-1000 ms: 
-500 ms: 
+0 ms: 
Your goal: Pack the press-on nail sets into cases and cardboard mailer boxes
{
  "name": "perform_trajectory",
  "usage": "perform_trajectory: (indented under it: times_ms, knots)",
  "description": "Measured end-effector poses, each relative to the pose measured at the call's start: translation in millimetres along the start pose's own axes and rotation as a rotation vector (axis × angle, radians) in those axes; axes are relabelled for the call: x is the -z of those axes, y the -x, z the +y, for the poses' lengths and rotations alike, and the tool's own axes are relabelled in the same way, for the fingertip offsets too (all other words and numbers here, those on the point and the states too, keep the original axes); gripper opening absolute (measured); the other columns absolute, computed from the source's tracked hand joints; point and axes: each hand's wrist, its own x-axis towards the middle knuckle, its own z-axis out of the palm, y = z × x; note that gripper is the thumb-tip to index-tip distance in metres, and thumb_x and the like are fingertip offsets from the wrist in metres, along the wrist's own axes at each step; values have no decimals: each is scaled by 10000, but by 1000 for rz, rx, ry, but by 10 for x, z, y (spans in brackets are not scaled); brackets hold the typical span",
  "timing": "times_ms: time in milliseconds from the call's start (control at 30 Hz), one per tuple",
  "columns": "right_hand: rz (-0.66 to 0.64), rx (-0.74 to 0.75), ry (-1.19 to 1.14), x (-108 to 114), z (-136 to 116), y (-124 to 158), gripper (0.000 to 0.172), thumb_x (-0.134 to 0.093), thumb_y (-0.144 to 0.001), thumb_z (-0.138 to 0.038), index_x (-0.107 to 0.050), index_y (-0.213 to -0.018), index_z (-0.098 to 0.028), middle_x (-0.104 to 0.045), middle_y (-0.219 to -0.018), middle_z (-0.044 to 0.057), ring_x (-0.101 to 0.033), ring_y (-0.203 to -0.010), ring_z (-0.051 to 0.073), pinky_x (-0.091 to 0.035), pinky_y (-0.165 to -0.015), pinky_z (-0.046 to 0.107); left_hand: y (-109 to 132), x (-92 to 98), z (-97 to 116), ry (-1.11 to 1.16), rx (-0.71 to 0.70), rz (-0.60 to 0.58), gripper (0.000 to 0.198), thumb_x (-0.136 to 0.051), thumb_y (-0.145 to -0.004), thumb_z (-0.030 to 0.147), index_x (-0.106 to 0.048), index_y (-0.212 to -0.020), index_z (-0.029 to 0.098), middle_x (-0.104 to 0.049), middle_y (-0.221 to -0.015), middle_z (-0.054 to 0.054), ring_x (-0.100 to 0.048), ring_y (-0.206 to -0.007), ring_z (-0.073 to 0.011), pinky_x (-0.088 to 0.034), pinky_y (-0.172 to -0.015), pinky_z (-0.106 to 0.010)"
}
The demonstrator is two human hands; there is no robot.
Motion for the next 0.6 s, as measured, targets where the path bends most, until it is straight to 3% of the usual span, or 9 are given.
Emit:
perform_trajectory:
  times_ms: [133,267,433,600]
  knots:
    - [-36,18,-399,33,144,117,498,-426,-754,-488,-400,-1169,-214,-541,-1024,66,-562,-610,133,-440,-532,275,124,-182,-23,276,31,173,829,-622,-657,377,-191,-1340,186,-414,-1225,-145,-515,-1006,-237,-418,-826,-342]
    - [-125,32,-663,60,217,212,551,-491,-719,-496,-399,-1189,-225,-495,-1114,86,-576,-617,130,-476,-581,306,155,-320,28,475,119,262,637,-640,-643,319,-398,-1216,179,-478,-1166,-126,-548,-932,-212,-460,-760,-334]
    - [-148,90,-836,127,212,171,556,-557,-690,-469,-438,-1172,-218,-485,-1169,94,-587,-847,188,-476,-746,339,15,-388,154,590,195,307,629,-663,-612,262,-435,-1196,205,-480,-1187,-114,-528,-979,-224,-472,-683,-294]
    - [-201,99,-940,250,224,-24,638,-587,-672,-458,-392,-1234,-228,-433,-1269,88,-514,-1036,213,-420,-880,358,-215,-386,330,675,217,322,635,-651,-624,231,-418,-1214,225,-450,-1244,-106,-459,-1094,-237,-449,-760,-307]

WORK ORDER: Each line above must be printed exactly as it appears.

SOLUTION TO THE EXERCISE:
-1000 ms: 
-500 ms: 
+0 ms: 
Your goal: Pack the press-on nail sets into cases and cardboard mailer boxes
{
  "name": "perform_trajectory",
  "usage": "perform_trajectory: (indented under it: times_ms, knots)",
  "description": "Measured end-effector poses, each relative to the pose measured at the call's start: translation in millimetres along the start pose's own axes and rotation as a rotation vector (axis × angle, radians) in those axes; axes are relabelled for the call: x is the -z of those axes, y the -x, z the +y, for the poses' lengths and rotations alike, and the tool's own axes are relabelled in the same way, for the fingertip offsets too (all other words and numbers here, those on the point and the states too, keep the original axes); gripper opening absolute (measured); the other columns absolute, computed from the source's tracked hand joints; point and axes: each hand's wrist, its own x-axis towards the middle knuckle, its own z-axis out of the palm, y = z × x; note that gripper is the thumb-tip to index-tip distance in metres, and thumb_x and the like are fingertip offsets from the wrist in metres, along the wrist's own axes at each step; values have no decimals: each is scaled by 10000, but by 1000 for rz, rx, ry, but by 10 for x, z, y (spans in brackets are not scaled); brackets hold the typical span",
  "timing": "times_ms: time in milliseconds from the call's start (control at 30 Hz), one per tuple",
  "columns": "right_hand: rz (-0.66 to 0.64), rx (-0.74 to 0.75), ry (-1.19 to 1.14), x (-108 to 114), z (-136 to 116), y (-124 to 158), gripper (0.000 to 0.172), thumb_x (-0.134 to 0.093), thumb_y (-0.144 to 0.001), thumb_z (-0.138 to 0.038), index_x (-0.107 to 0.050), index_y (-0.213 to -0.018), index_z (-0.098 to 0.028), middle_x (-0.104 to 0.045), middle_y (-0.219 to -0.018), middle_z (-0.044 to 0.057), ring_x (-0.101 to 0.033), ring_y (-0.203 to -0.010), ring_z (-0.051 to 0.073), pinky_x (-0.091 to 0.035), pinky_y (-0.165 to -0.015), pinky_z (-0.046 to 0.107); left_hand: y (-109 to 132), x (-92 to 98), z (-97 to 116), ry (-1.11 to 1.16), rx (-0.71 to 0.70), rz (-0.60 to 0.58), gripper (0.000 to 0.198), thumb_x (-0.136 to 0.051), thumb_y (-0.145 to -0.004), thumb_z (-0.030 to 0.147), index_x (-0.106 to 0.048), index_y (-0.212 to -0.020), index_z (-0.029 to 0.098), middle_x (-0.104 to 0.049), middle_y (-0.221 to -0.015), middle_z (-0.054 to 0.054), ring_x (-0.100 to 0.048), ring_y (-0.206 to -0.007), ring_z (-0.073 to 0.011), pinky_x (-0.088 to 0.034), pinky_y (-0.172 to -0.015), pinky_z (-0.106 to 0.010)"
}
The demonstrator is two human hands; there is no robot.
Motion for the next 0.6 s, as measured, targets where the path bends most, until it is straight to 3% of the usual span, or 9 are given.
Emit:
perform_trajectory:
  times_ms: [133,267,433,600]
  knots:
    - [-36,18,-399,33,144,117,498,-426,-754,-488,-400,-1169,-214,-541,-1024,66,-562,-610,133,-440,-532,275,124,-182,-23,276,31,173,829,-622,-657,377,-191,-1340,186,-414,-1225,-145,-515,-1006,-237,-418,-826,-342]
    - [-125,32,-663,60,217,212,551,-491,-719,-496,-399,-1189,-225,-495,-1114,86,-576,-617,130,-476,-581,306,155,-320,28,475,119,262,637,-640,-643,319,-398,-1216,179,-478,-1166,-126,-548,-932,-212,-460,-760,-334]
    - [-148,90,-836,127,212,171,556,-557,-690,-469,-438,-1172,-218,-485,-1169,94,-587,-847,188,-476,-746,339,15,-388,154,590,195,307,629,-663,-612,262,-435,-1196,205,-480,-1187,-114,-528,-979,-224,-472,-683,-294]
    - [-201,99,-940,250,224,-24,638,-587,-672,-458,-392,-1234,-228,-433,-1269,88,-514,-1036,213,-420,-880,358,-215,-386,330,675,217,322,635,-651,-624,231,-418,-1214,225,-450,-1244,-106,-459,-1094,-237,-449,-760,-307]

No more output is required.